Das heißt im Klartext, dass in vielen Fällen seitens der Bausparkassen der Vertrag gekündigt werden kann, wenn die vertraglich vereinbarte "Ansparsumme" erreicht wird/ist. Damit die Summe schneller erreicht wird, bedienen sich diese Bausparkassen des Tricks, Bonis schon früher dem Konto zuzubuchen als es sonst fällig wäre. Scheinbar gibt es heutzutage kein Finanzgewerk mehr, wo nicht versucht wird, den Kunden übers Ohr zu hauen!

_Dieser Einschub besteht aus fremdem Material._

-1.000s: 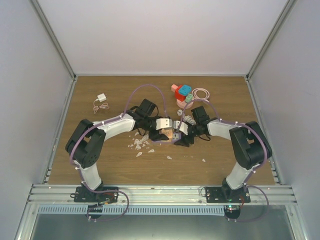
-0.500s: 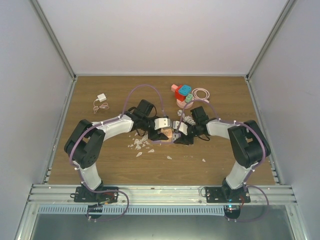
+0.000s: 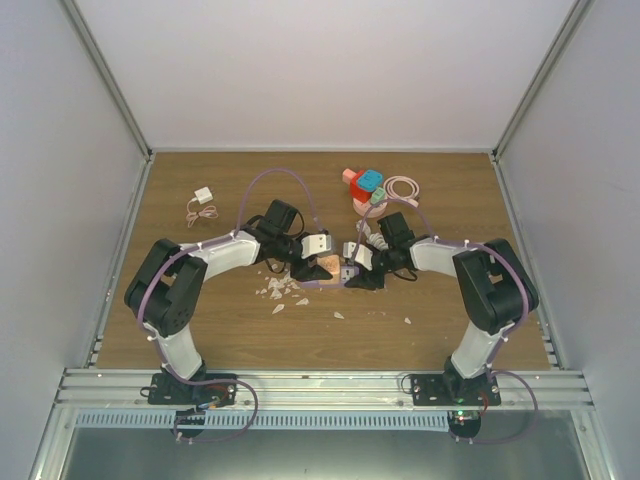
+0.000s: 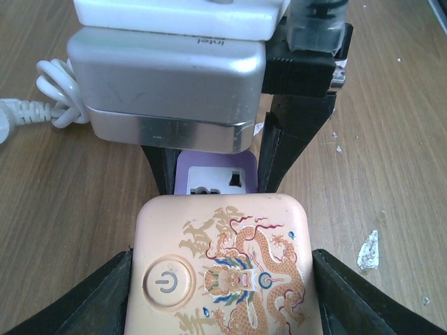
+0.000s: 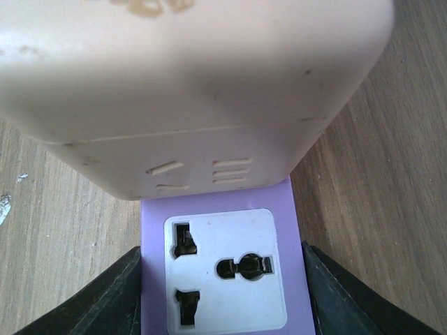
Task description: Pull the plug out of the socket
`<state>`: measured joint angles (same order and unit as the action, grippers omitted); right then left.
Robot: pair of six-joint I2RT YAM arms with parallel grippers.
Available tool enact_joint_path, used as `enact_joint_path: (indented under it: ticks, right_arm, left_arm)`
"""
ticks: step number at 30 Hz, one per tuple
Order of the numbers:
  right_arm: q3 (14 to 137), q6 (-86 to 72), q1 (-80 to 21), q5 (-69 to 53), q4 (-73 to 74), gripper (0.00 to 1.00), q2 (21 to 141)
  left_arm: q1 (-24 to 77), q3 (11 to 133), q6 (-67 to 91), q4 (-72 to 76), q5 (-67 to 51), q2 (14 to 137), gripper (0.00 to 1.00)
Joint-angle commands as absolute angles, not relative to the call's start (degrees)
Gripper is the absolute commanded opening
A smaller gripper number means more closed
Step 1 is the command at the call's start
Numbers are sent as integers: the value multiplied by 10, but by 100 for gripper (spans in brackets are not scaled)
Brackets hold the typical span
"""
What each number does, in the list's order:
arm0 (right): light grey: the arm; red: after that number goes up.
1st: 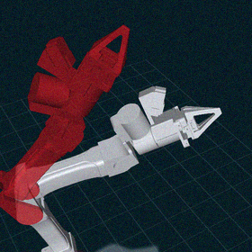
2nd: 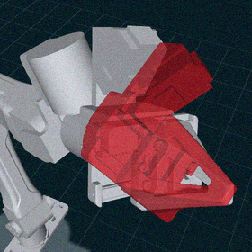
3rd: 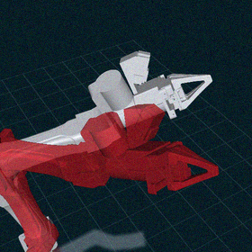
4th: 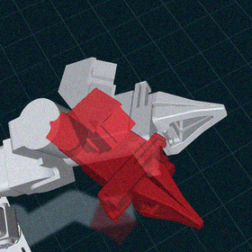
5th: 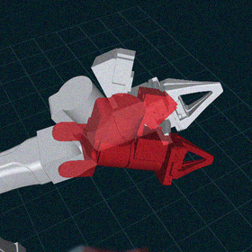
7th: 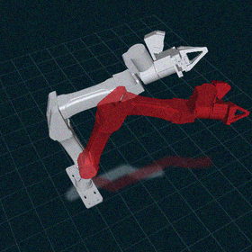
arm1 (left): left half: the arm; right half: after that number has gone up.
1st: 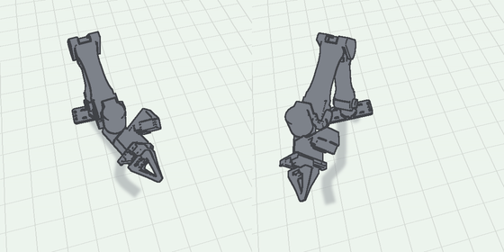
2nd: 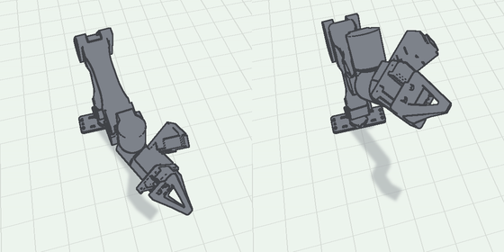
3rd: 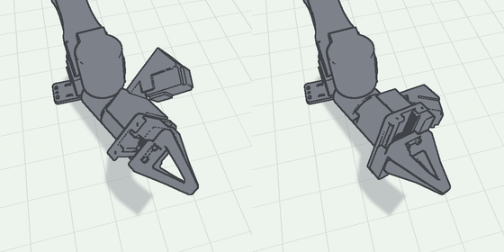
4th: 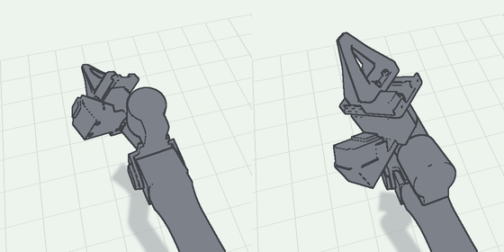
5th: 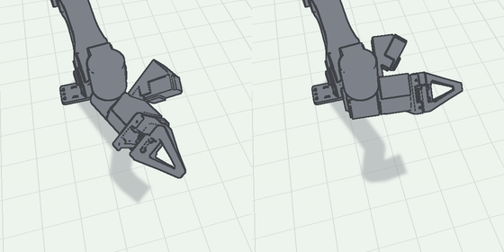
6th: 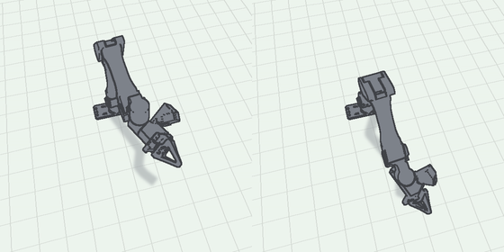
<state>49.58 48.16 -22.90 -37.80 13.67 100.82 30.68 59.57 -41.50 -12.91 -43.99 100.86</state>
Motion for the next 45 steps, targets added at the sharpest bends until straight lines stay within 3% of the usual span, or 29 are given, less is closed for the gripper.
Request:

Im anderen Falle, wenn sich der Kunde mit den Einzahlungen gezielt gedrosselt verhält -damit die Ansparsumme nicht so schnell erreicht wird und er damit höhere Zinsen erwirtschaftet-, drohen ihm die Bausparkassen mit der Kündigung, wenn die Beträge nicht innerhalb einer bestimmten Frist nachgezahlt werden.